## Directions
Would you restate word for word the lines of the listing, beginning at the first and ending with the line that holds "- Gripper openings"?

## Listed entries
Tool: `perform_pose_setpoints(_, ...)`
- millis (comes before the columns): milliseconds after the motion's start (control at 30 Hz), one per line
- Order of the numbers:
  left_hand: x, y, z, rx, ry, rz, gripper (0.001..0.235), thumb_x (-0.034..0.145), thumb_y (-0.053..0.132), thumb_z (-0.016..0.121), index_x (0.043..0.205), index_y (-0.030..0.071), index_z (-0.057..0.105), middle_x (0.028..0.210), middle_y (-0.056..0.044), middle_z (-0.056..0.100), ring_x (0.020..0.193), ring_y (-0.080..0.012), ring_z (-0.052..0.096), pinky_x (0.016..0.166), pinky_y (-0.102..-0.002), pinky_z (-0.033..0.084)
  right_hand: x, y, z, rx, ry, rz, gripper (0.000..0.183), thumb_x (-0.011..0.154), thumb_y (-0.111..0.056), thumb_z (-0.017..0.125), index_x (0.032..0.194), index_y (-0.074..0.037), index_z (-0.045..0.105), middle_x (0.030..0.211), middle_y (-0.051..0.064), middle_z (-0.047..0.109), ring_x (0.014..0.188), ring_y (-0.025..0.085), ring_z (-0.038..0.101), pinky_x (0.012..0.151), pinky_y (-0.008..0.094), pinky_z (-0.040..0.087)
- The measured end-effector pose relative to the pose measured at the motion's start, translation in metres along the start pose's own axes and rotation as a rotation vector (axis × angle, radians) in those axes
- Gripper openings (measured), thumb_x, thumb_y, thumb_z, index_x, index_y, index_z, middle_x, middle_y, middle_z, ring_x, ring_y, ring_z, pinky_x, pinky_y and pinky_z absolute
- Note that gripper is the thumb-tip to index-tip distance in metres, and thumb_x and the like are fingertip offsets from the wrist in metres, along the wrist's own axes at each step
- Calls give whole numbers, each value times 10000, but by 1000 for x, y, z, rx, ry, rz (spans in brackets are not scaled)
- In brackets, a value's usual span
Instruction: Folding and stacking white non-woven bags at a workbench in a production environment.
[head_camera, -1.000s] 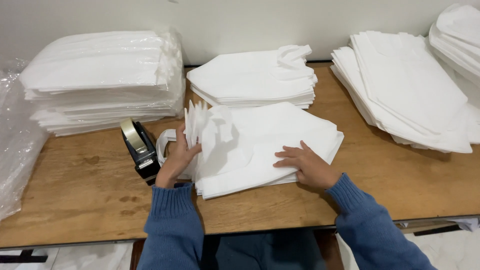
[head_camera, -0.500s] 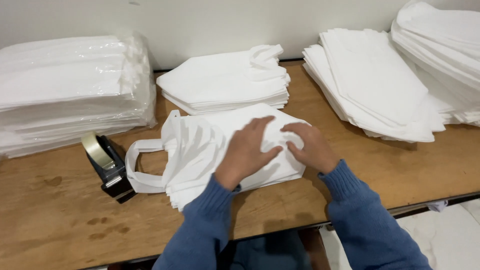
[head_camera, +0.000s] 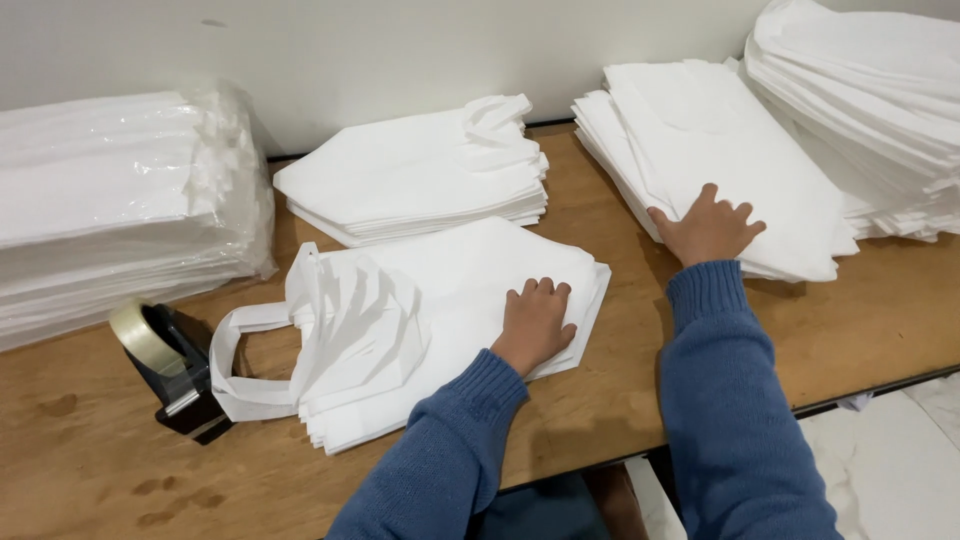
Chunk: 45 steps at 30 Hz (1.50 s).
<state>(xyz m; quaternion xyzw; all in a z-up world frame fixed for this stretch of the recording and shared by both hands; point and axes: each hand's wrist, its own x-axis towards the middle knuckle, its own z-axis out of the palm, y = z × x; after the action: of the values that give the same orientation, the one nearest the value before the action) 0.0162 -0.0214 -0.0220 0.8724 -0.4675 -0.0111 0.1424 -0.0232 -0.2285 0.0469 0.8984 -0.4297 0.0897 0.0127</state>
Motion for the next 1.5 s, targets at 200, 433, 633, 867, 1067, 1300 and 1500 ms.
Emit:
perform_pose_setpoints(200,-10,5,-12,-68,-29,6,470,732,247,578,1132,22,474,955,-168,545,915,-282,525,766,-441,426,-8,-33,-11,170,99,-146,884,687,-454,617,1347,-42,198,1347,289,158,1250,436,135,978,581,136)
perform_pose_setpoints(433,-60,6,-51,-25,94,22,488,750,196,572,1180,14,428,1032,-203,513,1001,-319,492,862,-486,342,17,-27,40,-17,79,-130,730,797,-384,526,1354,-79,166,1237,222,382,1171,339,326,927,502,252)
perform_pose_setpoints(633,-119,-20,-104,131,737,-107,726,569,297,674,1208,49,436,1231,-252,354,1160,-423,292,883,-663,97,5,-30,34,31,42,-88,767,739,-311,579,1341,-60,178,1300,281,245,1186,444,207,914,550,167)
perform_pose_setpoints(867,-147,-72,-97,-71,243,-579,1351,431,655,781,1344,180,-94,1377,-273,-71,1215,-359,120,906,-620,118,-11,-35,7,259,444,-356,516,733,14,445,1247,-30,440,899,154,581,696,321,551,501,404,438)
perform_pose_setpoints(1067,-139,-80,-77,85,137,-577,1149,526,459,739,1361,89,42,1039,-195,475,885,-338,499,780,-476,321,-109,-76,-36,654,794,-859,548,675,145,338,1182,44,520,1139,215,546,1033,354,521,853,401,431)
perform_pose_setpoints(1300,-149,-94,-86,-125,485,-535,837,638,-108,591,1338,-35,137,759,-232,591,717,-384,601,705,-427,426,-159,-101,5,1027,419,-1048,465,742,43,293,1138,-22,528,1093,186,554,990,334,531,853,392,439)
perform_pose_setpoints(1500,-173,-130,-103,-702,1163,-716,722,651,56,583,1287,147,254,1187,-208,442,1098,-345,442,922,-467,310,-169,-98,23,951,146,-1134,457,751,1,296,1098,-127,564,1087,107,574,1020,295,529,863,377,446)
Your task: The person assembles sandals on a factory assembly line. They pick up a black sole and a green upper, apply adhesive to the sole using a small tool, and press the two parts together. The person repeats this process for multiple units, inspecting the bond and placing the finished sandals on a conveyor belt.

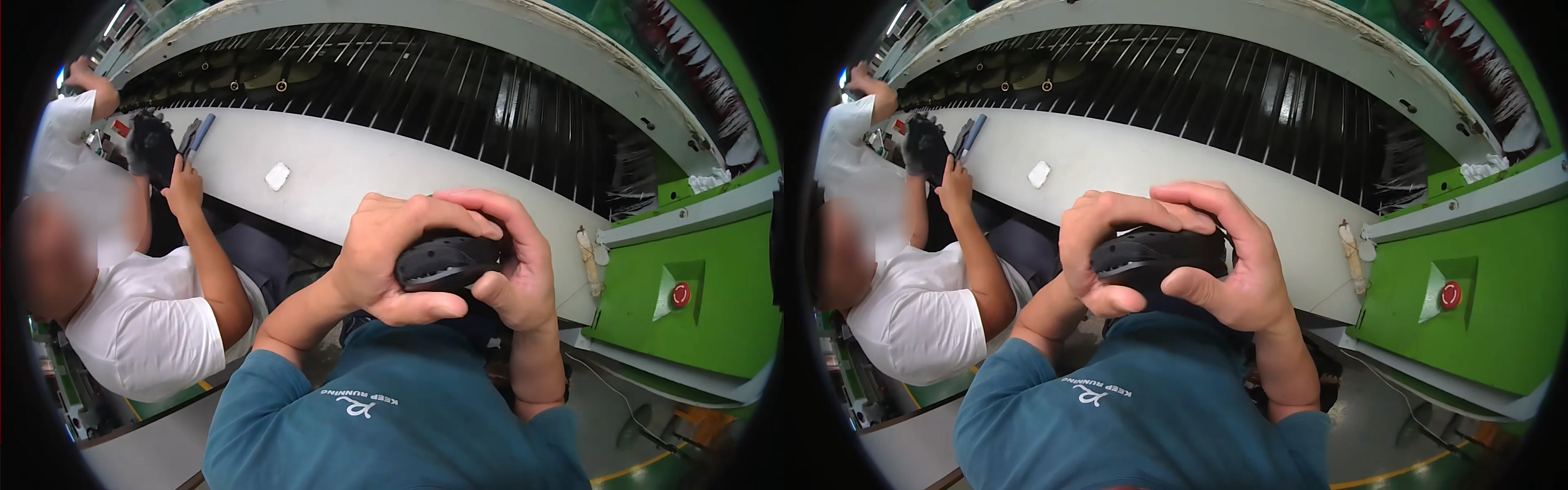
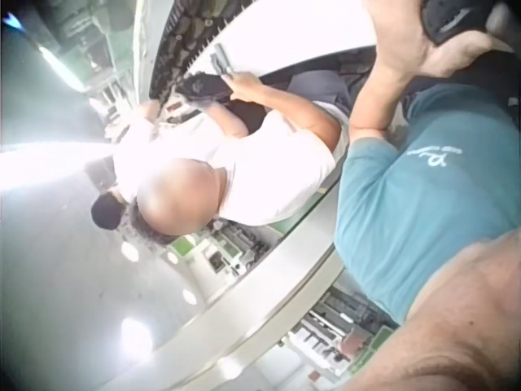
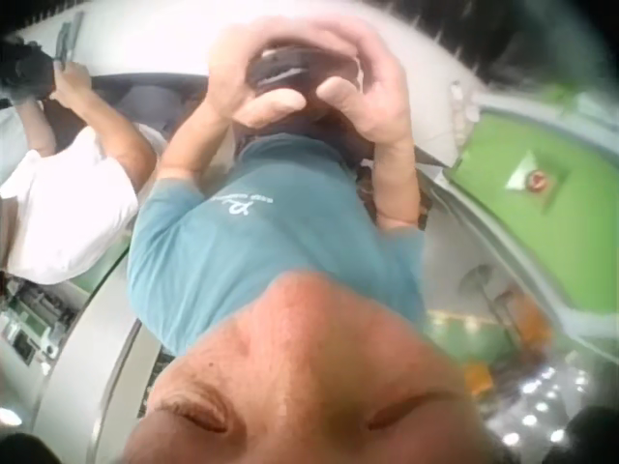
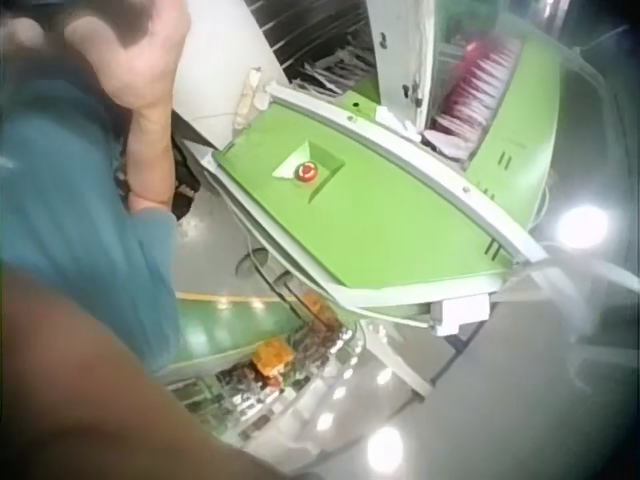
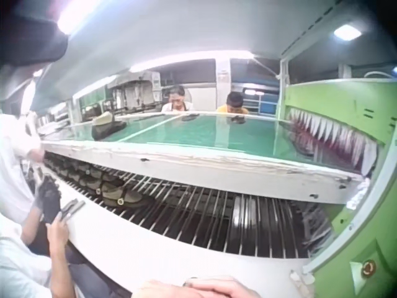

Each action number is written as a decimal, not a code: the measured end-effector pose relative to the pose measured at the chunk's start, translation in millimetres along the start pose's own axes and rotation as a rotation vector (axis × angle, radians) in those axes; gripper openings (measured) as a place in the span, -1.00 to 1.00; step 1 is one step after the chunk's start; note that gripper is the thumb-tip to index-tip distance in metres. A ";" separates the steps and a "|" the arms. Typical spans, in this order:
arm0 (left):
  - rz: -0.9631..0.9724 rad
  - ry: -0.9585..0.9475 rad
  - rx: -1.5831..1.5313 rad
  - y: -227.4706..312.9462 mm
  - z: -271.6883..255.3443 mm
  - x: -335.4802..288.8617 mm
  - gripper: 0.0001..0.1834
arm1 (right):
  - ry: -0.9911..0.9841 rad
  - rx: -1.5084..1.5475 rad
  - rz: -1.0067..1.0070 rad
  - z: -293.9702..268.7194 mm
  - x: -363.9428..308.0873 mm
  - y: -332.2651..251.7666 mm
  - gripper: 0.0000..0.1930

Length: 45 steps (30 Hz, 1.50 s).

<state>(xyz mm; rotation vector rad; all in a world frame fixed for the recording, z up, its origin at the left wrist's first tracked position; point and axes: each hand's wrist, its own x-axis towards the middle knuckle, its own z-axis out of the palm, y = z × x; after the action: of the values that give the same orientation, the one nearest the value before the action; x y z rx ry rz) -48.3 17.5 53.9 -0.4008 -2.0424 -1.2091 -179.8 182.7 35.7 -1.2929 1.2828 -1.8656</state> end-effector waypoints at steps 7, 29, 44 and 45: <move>0.176 0.109 0.036 -8.5 30.0 4.6 -0.48 | -0.024 -0.195 -0.109 -1.2 2.1 -31.9 -0.20; 0.159 0.043 0.048 -9.5 42.2 18.6 -0.39 | 0.075 -0.173 -0.107 -9.9 -9.4 -35.6 -0.34; 0.120 -0.004 0.021 -15.3 31.0 9.6 -0.33 | -0.022 0.012 0.028 -19.7 4.7 -31.7 -0.23; 0.105 -0.008 0.019 -15.9 31.4 8.0 -0.31 | -0.032 0.013 0.027 -21.0 5.6 -31.8 -0.22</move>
<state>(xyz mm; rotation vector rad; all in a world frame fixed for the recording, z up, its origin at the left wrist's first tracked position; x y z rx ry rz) -76.4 35.5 40.1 -0.4983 -2.0117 -1.1260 -198.3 199.6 65.0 -1.2874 1.2630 -1.8251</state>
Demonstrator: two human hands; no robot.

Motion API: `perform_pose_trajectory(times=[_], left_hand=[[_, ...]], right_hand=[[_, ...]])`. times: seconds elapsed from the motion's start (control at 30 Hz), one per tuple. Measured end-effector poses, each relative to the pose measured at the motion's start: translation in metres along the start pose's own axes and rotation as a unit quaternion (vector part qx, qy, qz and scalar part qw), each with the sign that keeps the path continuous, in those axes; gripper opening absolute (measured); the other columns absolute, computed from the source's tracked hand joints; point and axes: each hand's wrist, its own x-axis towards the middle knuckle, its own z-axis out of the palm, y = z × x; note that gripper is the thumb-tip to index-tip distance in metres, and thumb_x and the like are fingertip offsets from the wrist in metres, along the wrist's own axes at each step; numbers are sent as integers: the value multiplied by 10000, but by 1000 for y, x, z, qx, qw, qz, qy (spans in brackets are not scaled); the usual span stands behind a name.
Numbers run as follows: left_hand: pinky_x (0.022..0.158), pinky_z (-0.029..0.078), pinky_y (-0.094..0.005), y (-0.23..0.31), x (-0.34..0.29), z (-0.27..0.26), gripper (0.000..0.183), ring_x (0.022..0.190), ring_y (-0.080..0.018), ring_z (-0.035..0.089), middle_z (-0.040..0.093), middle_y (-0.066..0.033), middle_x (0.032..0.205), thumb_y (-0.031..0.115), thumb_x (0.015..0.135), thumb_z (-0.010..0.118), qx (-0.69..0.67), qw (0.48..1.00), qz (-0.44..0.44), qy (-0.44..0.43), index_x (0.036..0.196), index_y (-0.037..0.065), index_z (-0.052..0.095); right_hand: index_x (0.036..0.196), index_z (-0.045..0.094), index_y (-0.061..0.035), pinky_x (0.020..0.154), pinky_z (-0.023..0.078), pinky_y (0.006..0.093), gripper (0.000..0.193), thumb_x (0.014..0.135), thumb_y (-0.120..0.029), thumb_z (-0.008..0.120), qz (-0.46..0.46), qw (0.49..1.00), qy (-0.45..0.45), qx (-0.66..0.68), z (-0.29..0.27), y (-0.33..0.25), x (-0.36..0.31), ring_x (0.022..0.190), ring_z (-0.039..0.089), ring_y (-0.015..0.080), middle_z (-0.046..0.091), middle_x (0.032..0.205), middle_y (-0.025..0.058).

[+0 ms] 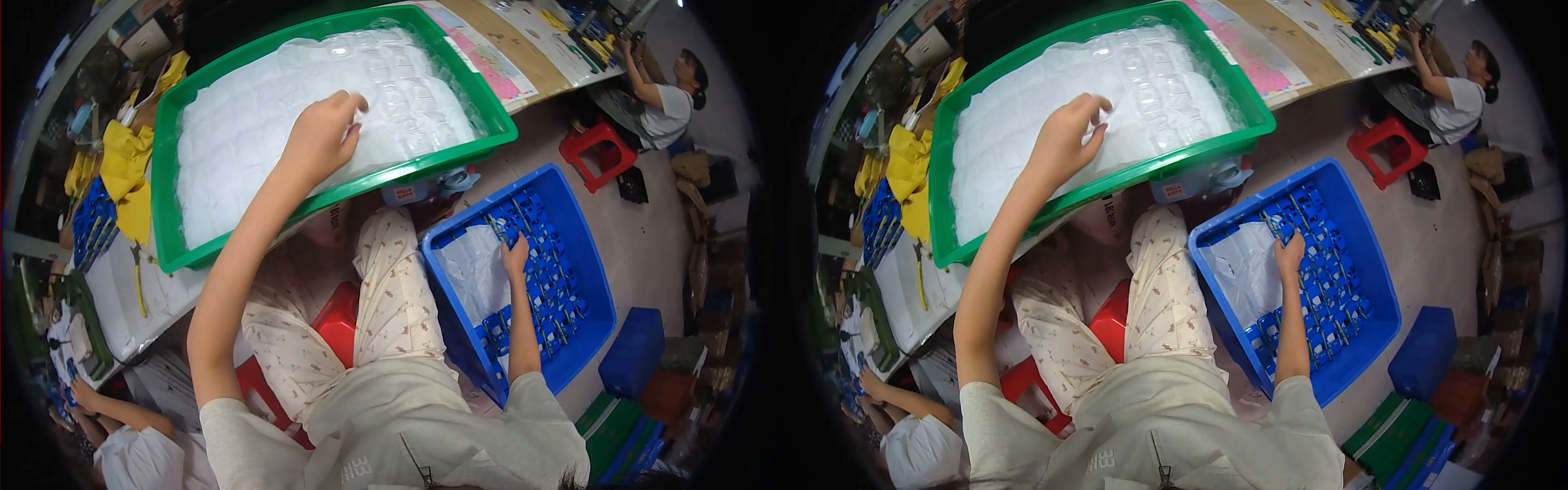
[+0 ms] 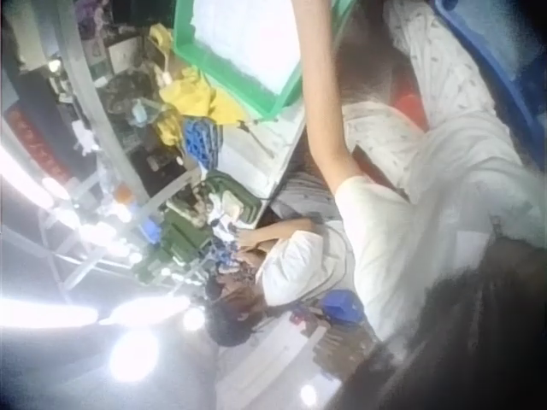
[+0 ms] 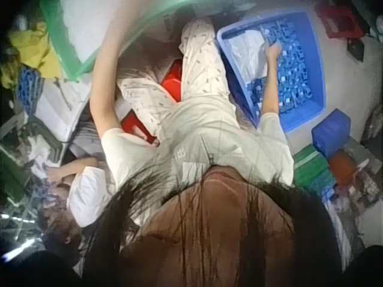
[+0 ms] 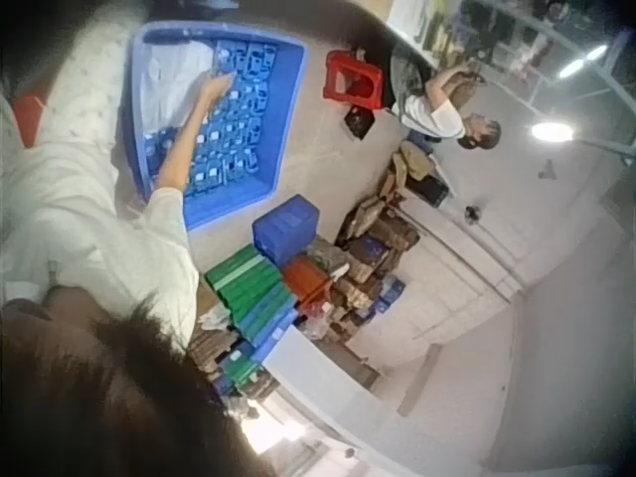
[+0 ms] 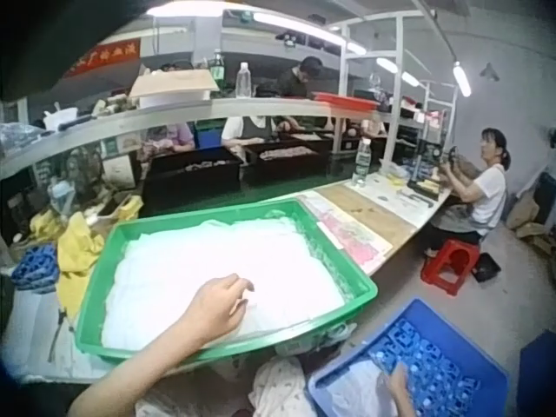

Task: The person assembles small toy cars by inserting white plastic internal components into blue plastic shells by hand.

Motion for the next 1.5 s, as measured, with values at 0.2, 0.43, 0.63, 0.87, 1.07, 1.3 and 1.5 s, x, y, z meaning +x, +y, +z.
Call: perform_pose_trajectory(times=[0.2, 0.43, 0.63, 0.87, 1.07, 1.3, 1.5], left_hand=[[613, 402, -362, -25, -42, -15, 152, 685, -268, 519, 514, -99, 728, 29, 676, 575, 163, 987, 2, -15, 811, 49, 506], [629, 387, -288, 10, -67, -54, 127, 653, -177, 524, 523, -59, 721, 19, 715, 590, -57, 991, -93, 72, 790, 32, 489], [626, 397, -197, 53, -123, -77, 110, 687, -59, 492, 478, -2, 741, 46, 817, 564, -527, 799, -276, 93, 830, 27, 457], [631, 418, -226, 75, -166, -72, 128, 684, -97, 500, 483, -34, 753, 75, 840, 540, -694, 672, -243, 89, 871, 48, 418], [627, 403, -232, 81, -183, -63, 141, 671, -109, 482, 458, -27, 732, 113, 845, 533, -765, 590, -249, 71, 870, 61, 404], [609, 393, -239, 89, -195, -43, 131, 653, -112, 457, 441, -26, 719, 125, 864, 508, -789, 554, -258, 65, 883, 60, 396], [603, 389, -235, 95, -223, -34, 120, 652, -111, 454, 437, -23, 715, 126, 875, 491, -782, 548, -276, 112, 885, 59, 392]], right_hand=[[1086, 474, 21, 872, 379, 388, 535, 671, -240, 688, 36, 997, -45, -44, 4, -17, 17, 990, 471, 355, 511, 1026, 211], [987, 465, 20, 801, 408, 396, 489, 663, -251, 711, -43, 997, -62, -30, -15, -23, 13, 923, 493, 359, 516, 952, 204], [857, 494, 25, 722, 422, 378, 372, 671, -227, 695, -81, 996, -31, -13, -15, -14, 17, 810, 512, 329, 517, 830, 177], [816, 482, 8, 599, 408, 348, 375, 669, -247, 714, -79, 993, -33, 86, -26, -19, 19, 647, 500, 248, 496, 692, 110], [846, 496, -50, 481, 332, 211, 198, 796, -170, 645, 111, 856, -85, 497, -90, -50, -9, 559, 430, 60, 508, 717, -44], [1226, 393, -1, 825, 420, 385, 496, 863, -334, 446, 117, 606, -275, 737, -168, -209, -97, 899, 533, 265, 529, 1009, 129], [1087, 461, 15, 585, 433, 393, 516, 782, -399, 411, 169, 415, -492, 747, -151, -305, -153, 639, 540, 308, 528, 858, 223]])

## Expected answer
Tool: `perform_pose_setpoints(_, ...)`
- millis (comes before the columns): milliseconds after the motion's start (control at 30 Hz), one per line
- Order of the numbers:
  left_hand: x, y, z, rx, ry, rz, gripper (0.001..0.235), thumb_x (-0.034..0.145), thumb_y (-0.053..0.132), thumb_z (-0.016..0.121), index_x (0.043..0.205), index_y (-0.030..0.071), index_z (-0.057..0.105), middle_x (0.028..0.210), middle_y (-0.056..0.044), middle_z (-0.056..0.100), ring_x (0.020..0.193), ring_y (-0.080..0.012), ring_z (-0.052..0.096), pinky_x (0.016..0.166), pinky_y (-0.102..-0.002), pinky_z (-0.033..0.084)
  right_hand: x, y, z, rx, ry, rz, gripper (0.000..0.183), thumb_x (-0.011..0.154), thumb_y (-0.111..0.056), thumb_z (-0.017..0.125), index_x (0.032..0.194), index_y (-0.074..0.037), index_z (-0.045..0.105), middle_x (0.030..0.211), middle_y (-0.051..0.064), middle_z (-0.047..0.109), ring_x (0.014..0.188), ring_y (-0.025..0.085), ring_z (-0.038..0.101), pinky_x (0.012..0.151), pinky_y (-0.008..0.094), pinky_z (-0.040..0.087)
- The measured end-effector pose relative to the pose measured at the motion's start, translation in metres along the start pose's own axes and rotation as a rotation vector (axis × angle, radians) in those axes
- Gripper openings (measured), thumb_x, thumb_y, thumb_z, index_x, index_y, index_z, middle_x, middle_y, middle_z, ring_x, ring_y, ring_z, pinky_x, pinky_y and pinky_z absolute

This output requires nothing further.